AIM OF THE TASK:
From the entries below, gather every line containing the string "bowl".

RECORD EXCERPTS:
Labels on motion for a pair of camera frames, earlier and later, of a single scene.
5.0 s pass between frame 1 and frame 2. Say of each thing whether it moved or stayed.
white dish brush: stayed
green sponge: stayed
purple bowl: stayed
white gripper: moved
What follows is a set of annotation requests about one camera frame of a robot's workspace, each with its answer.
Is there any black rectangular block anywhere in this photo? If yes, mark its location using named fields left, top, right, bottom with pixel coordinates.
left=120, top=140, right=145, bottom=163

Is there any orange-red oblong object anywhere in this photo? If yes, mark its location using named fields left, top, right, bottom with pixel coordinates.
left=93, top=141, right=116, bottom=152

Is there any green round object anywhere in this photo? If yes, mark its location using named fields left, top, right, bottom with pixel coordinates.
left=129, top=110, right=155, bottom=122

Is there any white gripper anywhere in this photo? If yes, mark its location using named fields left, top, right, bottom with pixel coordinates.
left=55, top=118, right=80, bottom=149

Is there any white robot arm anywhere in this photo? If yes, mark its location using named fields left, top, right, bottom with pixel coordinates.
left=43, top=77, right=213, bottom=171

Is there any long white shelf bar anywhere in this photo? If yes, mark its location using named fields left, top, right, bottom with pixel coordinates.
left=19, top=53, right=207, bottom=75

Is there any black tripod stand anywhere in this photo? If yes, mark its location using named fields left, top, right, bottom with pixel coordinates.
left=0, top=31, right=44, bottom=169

--

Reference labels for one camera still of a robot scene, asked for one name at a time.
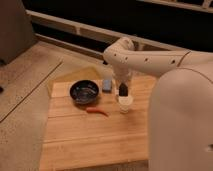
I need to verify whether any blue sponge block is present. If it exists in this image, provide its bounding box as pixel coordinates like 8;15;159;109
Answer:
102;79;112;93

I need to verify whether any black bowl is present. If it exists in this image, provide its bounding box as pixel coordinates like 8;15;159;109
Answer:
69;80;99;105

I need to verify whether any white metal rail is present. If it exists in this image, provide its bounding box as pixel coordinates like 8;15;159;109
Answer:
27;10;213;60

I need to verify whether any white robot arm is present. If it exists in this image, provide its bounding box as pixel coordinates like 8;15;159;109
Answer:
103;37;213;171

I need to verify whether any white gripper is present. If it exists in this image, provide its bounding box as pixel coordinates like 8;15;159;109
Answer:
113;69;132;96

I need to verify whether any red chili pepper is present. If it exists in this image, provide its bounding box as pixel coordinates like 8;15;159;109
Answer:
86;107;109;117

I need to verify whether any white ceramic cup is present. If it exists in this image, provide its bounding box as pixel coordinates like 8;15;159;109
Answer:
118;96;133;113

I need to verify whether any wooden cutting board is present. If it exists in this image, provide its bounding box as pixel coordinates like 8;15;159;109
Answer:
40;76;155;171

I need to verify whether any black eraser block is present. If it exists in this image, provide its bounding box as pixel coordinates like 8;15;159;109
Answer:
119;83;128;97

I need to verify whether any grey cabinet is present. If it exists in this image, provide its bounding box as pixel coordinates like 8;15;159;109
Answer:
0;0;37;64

WRITTEN RESPONSE:
purple bowl: stayed
I need to verify whether any black bowl is present. If it exists in this image, provide its bounding box as pixel coordinates like 8;15;159;109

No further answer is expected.